Il craint notamment que les contribuables québécois soient plongés «dans un autre RONA», ou une mésaventure «à la Bombardier», dans laquelle des milliards de fonds publics ont été injectés.  

Une «subvention déguisée»  

Même s’il milite en faveur d’une prise de participation dans le sauvetage du «joyau» qu’est le Cirque du Soleil, le gouvernement doit offrir aux contribuables plus de détails sur ce qui, pour le moment, s’apparente davantage à une «subvention déguisée» qu’à un prêt.  

«On veut voir le fameux deal avant d'embarquer les Québécois, les Québécoises dans une autre aventure qui pourrait être désastreuse, coûteuse, ruineuse. On veut avoir les détails. C'est la moindre des choses, c'est une question de transparence», a réclamé M. Marissal.  

«Il n'y a pas beaucoup de transparence dans l'annonce qui a été faite hier par le ministre Fitzgibbon», a indiqué dans le même sens la députée libérale Isabelle Melançon.  

Interpellé à ce sujet au Salon bleu par M. Marissal, le ministre Fitzgibbon s’est engagé à rendre les ententes publiques, mais seulement lorsque les négociations avec les actionnaires et les créanciers du cirque seront complétées.  

Le PQ ne voit pas «l’urgence»  

Dans le contexte actuel de pandémie, le député péquiste Martin Ouellet ne voit pas où est «l’urgence» pour le gouvernement de se porter au secours du Cirque du Soleil.  

«On a plein de restaurateurs, plein de commerçants qui demandent l'aide de Québec. Ce sont déjà des entreprises de la propriété québécoise, et on ne leur donne pas de nouvelles», a rappelé M. Ouellet.  
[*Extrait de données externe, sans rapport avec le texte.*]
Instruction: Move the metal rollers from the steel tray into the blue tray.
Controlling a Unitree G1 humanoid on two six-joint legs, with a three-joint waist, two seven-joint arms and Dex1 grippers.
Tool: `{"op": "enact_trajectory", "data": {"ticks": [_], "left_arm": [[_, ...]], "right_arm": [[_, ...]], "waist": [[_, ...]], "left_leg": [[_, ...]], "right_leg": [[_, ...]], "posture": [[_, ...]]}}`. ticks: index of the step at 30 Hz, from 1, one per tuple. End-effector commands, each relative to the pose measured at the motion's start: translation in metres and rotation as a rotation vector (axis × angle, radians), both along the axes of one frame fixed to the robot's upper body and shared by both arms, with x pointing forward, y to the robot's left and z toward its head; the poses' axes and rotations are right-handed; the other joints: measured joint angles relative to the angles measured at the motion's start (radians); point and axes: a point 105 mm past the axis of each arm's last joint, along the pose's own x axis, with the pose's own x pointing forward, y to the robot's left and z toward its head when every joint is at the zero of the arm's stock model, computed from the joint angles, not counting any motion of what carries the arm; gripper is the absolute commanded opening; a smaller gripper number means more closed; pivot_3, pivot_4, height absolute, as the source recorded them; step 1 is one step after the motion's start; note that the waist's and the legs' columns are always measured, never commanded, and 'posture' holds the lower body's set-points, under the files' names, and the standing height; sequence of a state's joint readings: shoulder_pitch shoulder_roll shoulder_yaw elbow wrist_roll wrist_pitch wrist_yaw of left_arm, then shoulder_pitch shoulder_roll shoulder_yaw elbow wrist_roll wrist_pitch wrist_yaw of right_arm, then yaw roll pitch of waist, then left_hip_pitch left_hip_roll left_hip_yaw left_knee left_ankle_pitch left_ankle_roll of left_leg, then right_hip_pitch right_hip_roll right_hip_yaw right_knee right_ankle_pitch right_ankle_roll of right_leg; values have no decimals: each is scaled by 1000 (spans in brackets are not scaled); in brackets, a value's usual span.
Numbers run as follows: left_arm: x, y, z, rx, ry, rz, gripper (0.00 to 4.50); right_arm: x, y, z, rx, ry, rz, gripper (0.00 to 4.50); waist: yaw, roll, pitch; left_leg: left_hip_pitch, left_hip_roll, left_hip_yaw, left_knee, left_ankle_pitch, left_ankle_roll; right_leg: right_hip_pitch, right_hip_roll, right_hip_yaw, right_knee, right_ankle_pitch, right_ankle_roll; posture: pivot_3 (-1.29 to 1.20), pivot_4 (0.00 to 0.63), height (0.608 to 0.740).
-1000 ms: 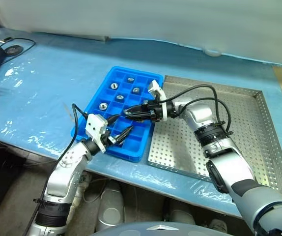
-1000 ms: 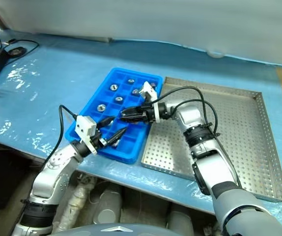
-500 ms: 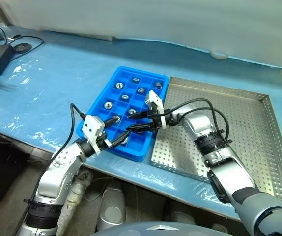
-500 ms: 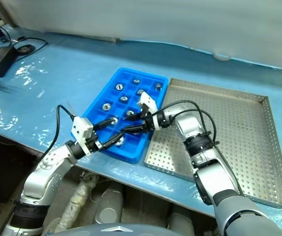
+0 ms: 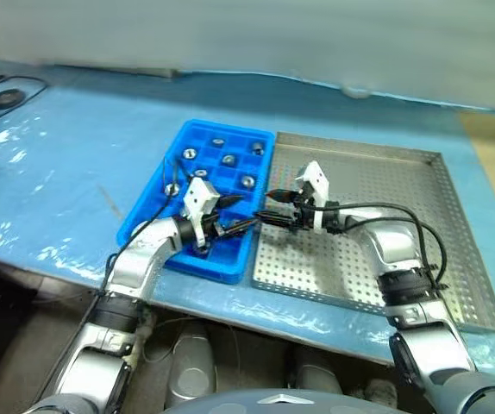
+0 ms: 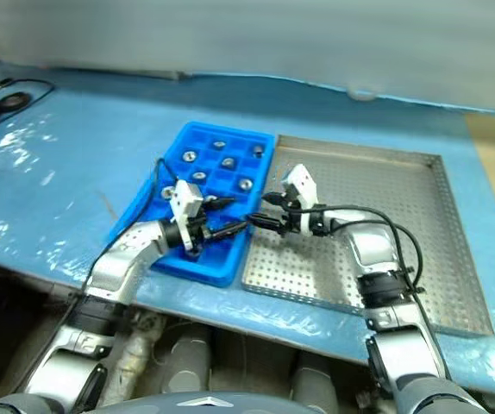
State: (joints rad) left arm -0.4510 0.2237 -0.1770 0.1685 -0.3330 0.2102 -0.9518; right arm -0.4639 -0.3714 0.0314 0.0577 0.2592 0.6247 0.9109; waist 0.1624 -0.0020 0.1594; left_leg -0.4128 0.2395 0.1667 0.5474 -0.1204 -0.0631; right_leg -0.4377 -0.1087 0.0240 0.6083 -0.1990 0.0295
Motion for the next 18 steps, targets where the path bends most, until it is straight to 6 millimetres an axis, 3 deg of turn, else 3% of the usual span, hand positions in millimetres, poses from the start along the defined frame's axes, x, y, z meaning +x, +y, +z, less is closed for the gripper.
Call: {"op": "enact_trajectory", "data": {"ticks": [1, 8, 13, 18], "left_arm": [[1, -19, 12, -9, -57, -119, 3708], [9, -31, 15, -5, -81, -182, 3708], [15, -26, 17, -12, -98, -151, 3708], [19, -16, 18, -22, -115, -86, 3708]], "right_arm": [[-5, -20, 32, 65, -102, -110, 3900], [-12, -48, 37, 76, -140, -262, 3900], [-6, -58, 37, 61, -152, -310, 3900], [9, -56, 46, 70, -179, -305, 3900]], "waist": [[-34, 0, 0], [-123, 0, -1], [-128, 0, -1], [-126, 0, -1]], "left_leg": [[0, 0, 0, 0, 0, 0], [3, 1, 5, -1, -1, 2], [3, 1, 6, 0, -3, 6], [4, 1, 7, 0, -3, 6]], "right_leg": [[-1, 0, 0, 0, 0, 0], [-1, 1, 4, -1, 0, 0], [-1, 1, 4, -1, 0, 0], [-1, 0, 5, -1, 0, 0]], "posture": [[-151, 150, 740], [-254, 150, 740], [-233, 150, 740], [-169, 150, 740]]}}
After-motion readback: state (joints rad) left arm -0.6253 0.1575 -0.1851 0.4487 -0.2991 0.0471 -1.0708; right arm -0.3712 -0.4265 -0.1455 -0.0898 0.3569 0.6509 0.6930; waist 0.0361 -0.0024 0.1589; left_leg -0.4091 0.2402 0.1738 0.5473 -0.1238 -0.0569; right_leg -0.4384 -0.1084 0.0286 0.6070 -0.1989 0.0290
«Je n'ai rien contre les emplois du Cirque du Soleil, le siège social à Montréal, mais je pense que la priorité n'est pas là», croit le leader parlementaire du Parti Québécois.  

«J'espère que le gouvernement a aussi pensé qu'il y a des super beaux joyaux en cirque qui sont aussi Québécois et qui vont avoir besoin d'aide. Je pense aux 7 Doigts, je pense à Éloize, je pense ici, à Québec, à Flip Fabrique», a souligné de son côté la députée libérale de Verdun.